Re: BUG #16767: Silent dropping of CONSTRAINT... UNIQUE

From
Matthias van de Meent
Date:
On Tue, 8 Dec 2020 at 17:48, Tom Lane <tgl@sss.pgh.pa.us> wrote:
>
> PG Bug reporting form <noreply@postgresql.org> writes:
> > I've just noticed that equivalent unique constraints that are specified in
> > the same statement only generate one constraint;
>
> Yeah, that's intentional.  Per the source code comments:
>
>      * Scan the index list and remove any redundant index specifications. This
>      * can happen if, for instance, the user writes UNIQUE PRIMARY KEY. A
>      * strict reading of SQL would suggest raising an error instead, but that
>      * strikes me as too anal-retentive. - tgl 2001-02-14
>
> The CREATE TABLE man page does explain this with respect to primary keys:
>
>       The primary key constraint should name a set of columns that is
>       different from the set of columns named by any unique
>       constraint defined for the same table.  (Otherwise, the unique
>       constraint is redundant and will be discarded.)
>
> However, I see that there's not similar wording under UNIQUE; that says
>
>       Each unique table constraint must name a set of columns that is
>       different from the set of columns named by any other unique or
>       primary key constraint defined for the table.  (Otherwise it
>       would just be the same constraint listed twice.)
>
> That implies that such a constraint is redundant, but it doesn't actually
> say it in so many words.  We should probably use wording more like the
> PRIMARY KEY text.
>
>                         regards, tom lane

Although I fully agree that redundant unique-constraint definitions could be
discarded (and understand the reasons why you would choose to do so), the
current behaviour is doing so silently even if the user specified explicit
names for those constraints (implying that those constraints are not redundant
to the user). In those cases, at the very least I'd expect a NOTICE that these
redundant definitions were dropped, similar to how ADD CONSTRAINT USING INDEX
gives a notice that it renames the index.

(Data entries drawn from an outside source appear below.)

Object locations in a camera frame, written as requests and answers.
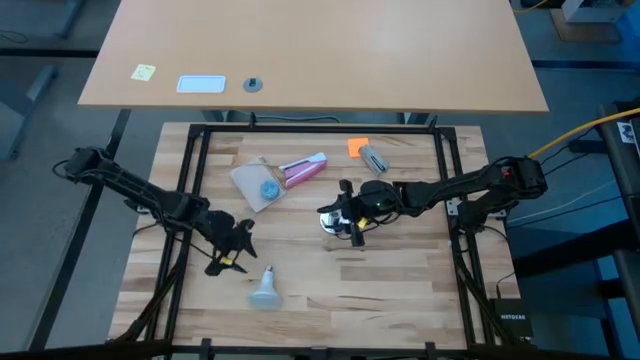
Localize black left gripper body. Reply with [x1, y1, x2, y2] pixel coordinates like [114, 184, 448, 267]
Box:
[195, 208, 251, 261]

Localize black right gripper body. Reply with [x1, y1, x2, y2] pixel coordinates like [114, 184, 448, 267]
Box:
[349, 179, 404, 224]

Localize chrome lamp base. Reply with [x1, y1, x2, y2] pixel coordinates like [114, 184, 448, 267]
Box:
[319, 208, 354, 236]

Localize white reflector lightbulb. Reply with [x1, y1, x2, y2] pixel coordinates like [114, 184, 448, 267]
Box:
[246, 264, 284, 312]

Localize orange sticky note pad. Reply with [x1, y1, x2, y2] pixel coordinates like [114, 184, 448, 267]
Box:
[347, 137, 371, 159]

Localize blue round disc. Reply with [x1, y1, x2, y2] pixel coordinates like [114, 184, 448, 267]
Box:
[259, 179, 281, 202]

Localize light wood desk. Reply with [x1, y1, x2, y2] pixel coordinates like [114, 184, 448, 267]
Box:
[77, 0, 550, 115]

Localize white rectangular tray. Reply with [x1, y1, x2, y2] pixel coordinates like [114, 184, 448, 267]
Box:
[175, 74, 228, 95]

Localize yellow sticky note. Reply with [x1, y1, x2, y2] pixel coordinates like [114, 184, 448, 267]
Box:
[130, 63, 157, 83]

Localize grey desk leg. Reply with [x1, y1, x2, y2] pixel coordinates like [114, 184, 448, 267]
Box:
[0, 64, 59, 161]

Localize white sticker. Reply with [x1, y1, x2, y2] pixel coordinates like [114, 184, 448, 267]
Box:
[616, 121, 638, 145]

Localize brown board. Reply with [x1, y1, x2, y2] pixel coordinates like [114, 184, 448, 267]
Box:
[549, 7, 624, 44]

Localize grey box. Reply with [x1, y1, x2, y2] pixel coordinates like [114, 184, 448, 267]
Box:
[559, 0, 632, 24]

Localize black metal table frame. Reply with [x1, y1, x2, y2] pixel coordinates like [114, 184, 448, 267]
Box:
[104, 113, 534, 360]

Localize black cable bundle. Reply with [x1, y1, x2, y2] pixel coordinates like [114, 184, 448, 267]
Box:
[452, 239, 509, 346]
[113, 259, 184, 346]

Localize black Netgear network switch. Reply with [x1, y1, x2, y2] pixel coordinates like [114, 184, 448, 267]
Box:
[488, 297, 534, 339]

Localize white cable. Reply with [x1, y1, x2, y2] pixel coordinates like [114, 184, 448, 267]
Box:
[505, 178, 619, 224]

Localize yellow cable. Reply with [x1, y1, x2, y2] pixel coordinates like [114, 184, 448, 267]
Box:
[528, 106, 640, 160]
[512, 0, 550, 14]

Additionally, the docs are not consistently applied, as (e.g.) UNIQUE (col2,
col1) is not dropped in favour of PRIMARY KEY (col1, col2), which would be
the behaviour that is described in the docs (the sets of columns in the
constraints are equal).

Finally, if a part of the solution would be 'update the docs', then an update
to the ADD EXCLUDE-docs would be required as well, as that touches the same
code path, and is similarly undocumented.

-Matthias



Re: BUG #16767: Silent dropping of CONSTRAINT... UNIQUE

From
Peter Eisentraut
Date:
On 2020-12-08 17:48, Tom Lane wrote:
> PG Bug reporting form <noreply@postgresql.org> writes:
>> I've just noticed that equivalent unique constraints that are specified in
>> the same statement only generate one constraint;
> 
> Yeah, that's intentional.  Per the source code comments:
> 
>       * Scan the index list and remove any redundant index specifications. This
>       * can happen if, for instance, the user writes UNIQUE PRIMARY KEY. A
>       * strict reading of SQL would suggest raising an error instead, but that
>       * strikes me as too anal-retentive. - tgl 2001-02-14

It's nonetheless inconsistent that you can create redundant unique 
constraints via ALTER TABLE, but doing it in CREATE TABLE results in 
different behavior.

This all seems a bit dubious to me.  We should either allow it or 
prohibit it, not silently do something else in some cases.